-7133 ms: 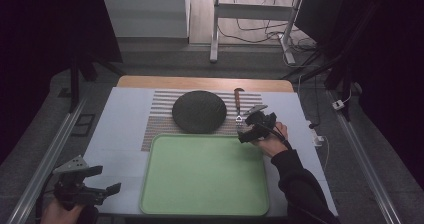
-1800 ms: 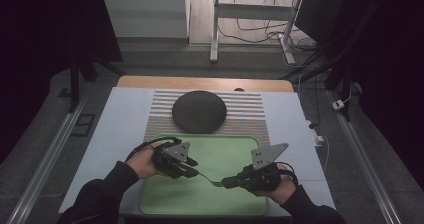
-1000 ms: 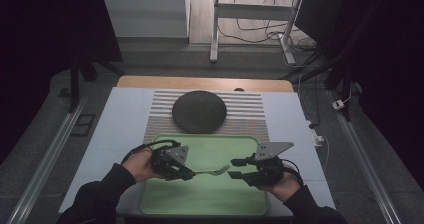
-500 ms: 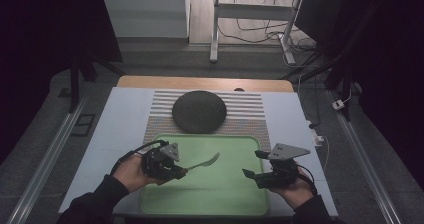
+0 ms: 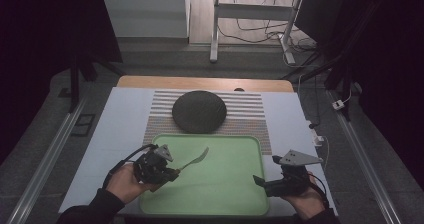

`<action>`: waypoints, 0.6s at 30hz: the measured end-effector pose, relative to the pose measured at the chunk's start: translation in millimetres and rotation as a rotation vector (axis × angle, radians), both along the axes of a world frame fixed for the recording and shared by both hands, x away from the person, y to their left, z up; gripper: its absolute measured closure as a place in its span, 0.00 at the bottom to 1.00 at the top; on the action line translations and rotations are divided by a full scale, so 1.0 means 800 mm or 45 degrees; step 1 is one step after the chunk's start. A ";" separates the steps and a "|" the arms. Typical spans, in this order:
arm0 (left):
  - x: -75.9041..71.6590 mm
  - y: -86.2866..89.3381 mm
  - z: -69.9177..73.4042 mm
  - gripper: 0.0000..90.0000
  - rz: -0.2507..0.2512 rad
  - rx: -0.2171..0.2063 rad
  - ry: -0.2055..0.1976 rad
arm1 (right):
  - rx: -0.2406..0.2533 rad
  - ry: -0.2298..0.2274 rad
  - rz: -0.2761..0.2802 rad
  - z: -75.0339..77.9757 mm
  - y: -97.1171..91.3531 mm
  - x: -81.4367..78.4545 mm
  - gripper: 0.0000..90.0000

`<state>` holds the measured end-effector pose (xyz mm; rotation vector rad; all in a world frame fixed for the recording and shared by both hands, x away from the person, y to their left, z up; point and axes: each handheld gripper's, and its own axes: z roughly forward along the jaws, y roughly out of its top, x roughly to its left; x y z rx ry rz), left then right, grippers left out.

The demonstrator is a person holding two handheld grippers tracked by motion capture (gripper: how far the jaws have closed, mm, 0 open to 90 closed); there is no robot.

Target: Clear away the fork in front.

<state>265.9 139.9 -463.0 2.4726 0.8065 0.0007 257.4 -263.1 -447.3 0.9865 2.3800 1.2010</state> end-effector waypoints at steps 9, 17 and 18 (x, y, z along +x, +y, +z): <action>0.003 0.017 -0.006 0.88 0.265 -0.006 0.077 | -0.032 0.006 -0.077 -0.003 -0.015 -0.015 0.01; 0.010 0.013 -0.027 0.88 0.447 0.025 0.187 | -0.026 0.043 -0.071 -0.005 -0.022 -0.023 0.01; 0.010 0.012 -0.029 0.88 0.456 0.038 0.198 | -0.026 0.046 -0.073 -0.004 -0.023 -0.024 0.01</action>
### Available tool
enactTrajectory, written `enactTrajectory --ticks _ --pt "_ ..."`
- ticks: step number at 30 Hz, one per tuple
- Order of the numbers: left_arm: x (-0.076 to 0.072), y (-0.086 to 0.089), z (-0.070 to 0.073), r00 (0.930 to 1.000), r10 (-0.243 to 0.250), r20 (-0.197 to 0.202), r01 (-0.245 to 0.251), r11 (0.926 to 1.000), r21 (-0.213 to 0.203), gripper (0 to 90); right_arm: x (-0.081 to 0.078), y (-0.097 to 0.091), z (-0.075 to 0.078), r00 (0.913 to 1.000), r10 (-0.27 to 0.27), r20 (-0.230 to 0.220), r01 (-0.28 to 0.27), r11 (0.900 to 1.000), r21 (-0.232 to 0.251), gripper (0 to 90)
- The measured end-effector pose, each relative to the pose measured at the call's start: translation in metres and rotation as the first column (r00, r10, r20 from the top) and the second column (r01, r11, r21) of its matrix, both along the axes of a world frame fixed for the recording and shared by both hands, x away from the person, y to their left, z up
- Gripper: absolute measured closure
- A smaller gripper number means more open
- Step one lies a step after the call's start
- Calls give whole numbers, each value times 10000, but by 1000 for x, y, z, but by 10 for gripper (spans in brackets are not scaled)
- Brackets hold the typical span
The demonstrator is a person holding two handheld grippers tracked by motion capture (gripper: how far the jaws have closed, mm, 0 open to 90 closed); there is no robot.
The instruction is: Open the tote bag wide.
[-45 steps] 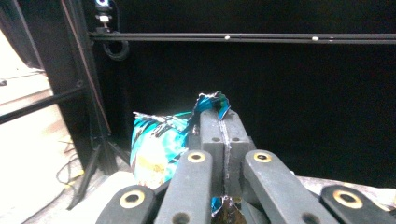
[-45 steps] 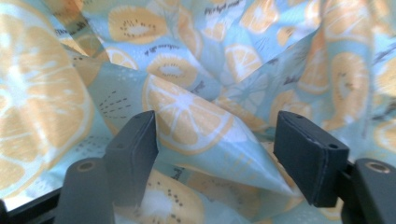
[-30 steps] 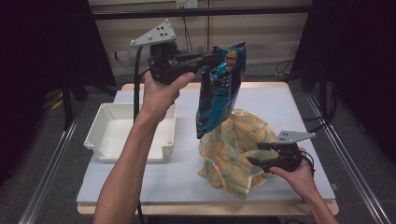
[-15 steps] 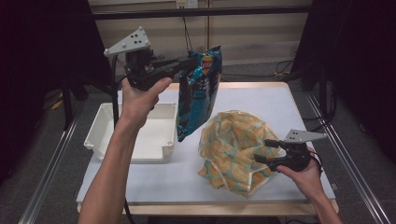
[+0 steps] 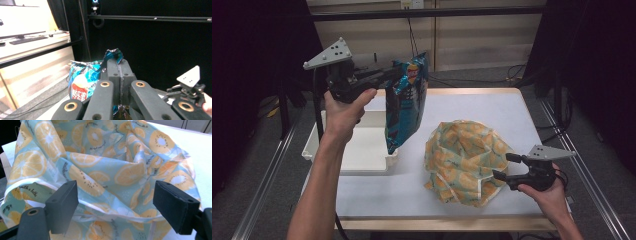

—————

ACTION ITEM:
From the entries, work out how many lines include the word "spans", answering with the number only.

SOLUTION TO THE EXERCISE:
2